Alginate microbeads stimulate the expression of osteogenic gene markers from adipose-derived stem cells, such as RUNX2 [49]. Alginate microbeads provide an appropriate environment to the bone cells for osteogenesis, the maturation of mesenchymal stem cells into osteoblast cells, and the stimulation of collagenous and non-collagenous protein expression in the ECM of the bone [62]. The chemical composition of alginate microbeads alters the functionality of cells and the efficiency of cellular therapy after a transplant process. For example, a bolus of calcium ions on the surface of alginate microbeads interacts with surrounding phosphate ions and results in calcification minerals, which are similar to hydroxyapatite (HA) [17]. Also, calcified microbeads have been obtained in vitro via the incubation of microbeads in DMEM, which allows the accumulation of PO4−3 and Ca2+ ions and the formation of a bone-like HA coating on the microbeads’ surface [63]. HA coating materials in vivo absorb various adhesive proteins, such as fibronectin from the serum solution [64]. Absorption of proteins by HA-coated materials makes polymeric surfaces more suitable for the migration and adhesion of osteoblast cells [65]. Similarly, HA inside alginate microbeads provides better gelatin binding to the microbeads and a more efficient environment for osteogenic cell proliferation and differentiation [6]. Moreover, HA content inside the microbead upregulates osteoblast marker genes such as osteopontin (OPN), osteocalcin (OCN), and RUNX2 [54]. The previous findings agree with our results: cells encapsulated in alginate–gelatin microbeads show a significant increase in osteogenic markers ALP and osteopontin (OPN) and in calcification, compared to a 2D cell culture.
Tissue-engineering studies lead to efficient cell therapeutics where the functional ability of cell transplants is maintained for early regeneration of the defect side. Cells require a supplement for the differentiation and maturation of a cell transplant to indicate the desired effect on the defect side [25]. Previous research on osteoblast cell-loaded alginate–gelatin microbeads and BET is promising for studies on the treatment of bone defects and osteoporosis.
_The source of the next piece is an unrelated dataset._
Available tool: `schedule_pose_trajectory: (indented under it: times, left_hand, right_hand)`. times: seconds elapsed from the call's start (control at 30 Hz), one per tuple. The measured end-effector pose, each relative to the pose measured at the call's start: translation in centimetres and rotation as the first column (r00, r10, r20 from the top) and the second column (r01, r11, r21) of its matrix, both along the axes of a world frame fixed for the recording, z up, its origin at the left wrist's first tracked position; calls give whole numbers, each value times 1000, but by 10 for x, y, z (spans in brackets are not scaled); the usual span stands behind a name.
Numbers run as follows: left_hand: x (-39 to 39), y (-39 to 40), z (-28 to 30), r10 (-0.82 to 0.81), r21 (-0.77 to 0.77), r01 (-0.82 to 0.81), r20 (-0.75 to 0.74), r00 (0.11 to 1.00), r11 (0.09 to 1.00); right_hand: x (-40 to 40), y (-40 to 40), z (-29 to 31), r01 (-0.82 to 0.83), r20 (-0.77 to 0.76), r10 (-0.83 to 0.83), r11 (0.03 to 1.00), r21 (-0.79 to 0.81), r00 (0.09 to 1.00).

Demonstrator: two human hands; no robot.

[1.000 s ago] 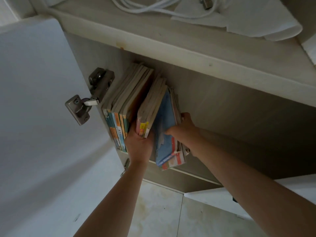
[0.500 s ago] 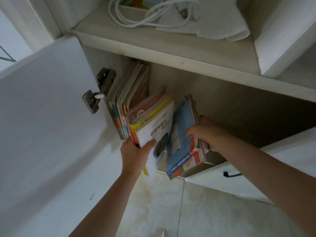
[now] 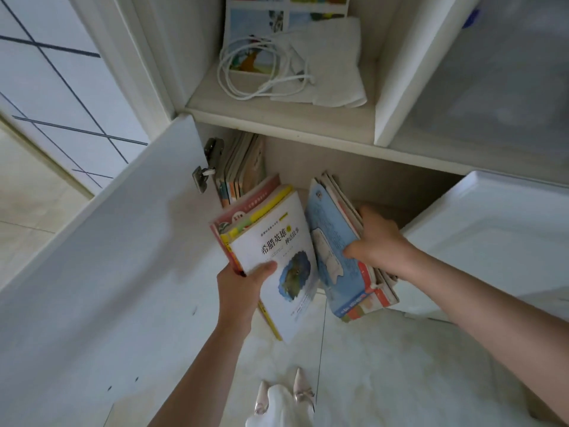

This study also agrees with previous reports and confirms that the rational and optimized treatment of osteoblast cell-loaded microbeads with BET may provide a more effective osteogenic in vitro proliferation and differentiation.

5. Conclusions

In this study, we investigated the osteogenic effect of BET on human fetal osteoblast cells (hFOB 1.19) in a 3D environment, where cells were encapsulated in alginate–gelatin polymeric microbeads. Our work reveals that the combination of osteoblasts with polymeric micro-encapsulation, and their treatment with supplements, improves the expression of osteogenic markers in in vitro conditions. The results also indicate that the 3D environment microbeads provide eliminates the negative effect of BET on the viability of osteoblast cells from 63% to 110% at a BET concentration of 5 µM. Furthermore, differentiation studies confirm that the microbeads promote a 2-fold increase in OPN secretion and a 1.3-fold increase in calcium deposition, compared to the 2D cell culture environment, at BET concentrations of 0.5 µM. Overall, this study demonstrates that stable and biocompatible polymeric microbeads provide a beneficial 3D environment which can contribute to accelerating the osteogenic effect of BET on the mineralization and differentiation of osteoblast cells.

Author Contributions

All authors contributed to the study’s conception and design. The material preparation, data collection, and analysis were performed by M.A.K. and O.G. The first draft of the manuscript was written by M.A.K. All authors (M.A.K., D.D.K., U.O., E.O. and O.G.) commented on previous versions of the manuscript. All authors have read and agreed to the published version of the manuscript.

Funding

This study has been supported by TUSEB (Healthy Institutes of Türkiye) with a project number 16572 and TUBITAK (The Scientific and Technological Research Council of Turkey) with a project number 118C082, and by the 2244-Industry Doctorate Program.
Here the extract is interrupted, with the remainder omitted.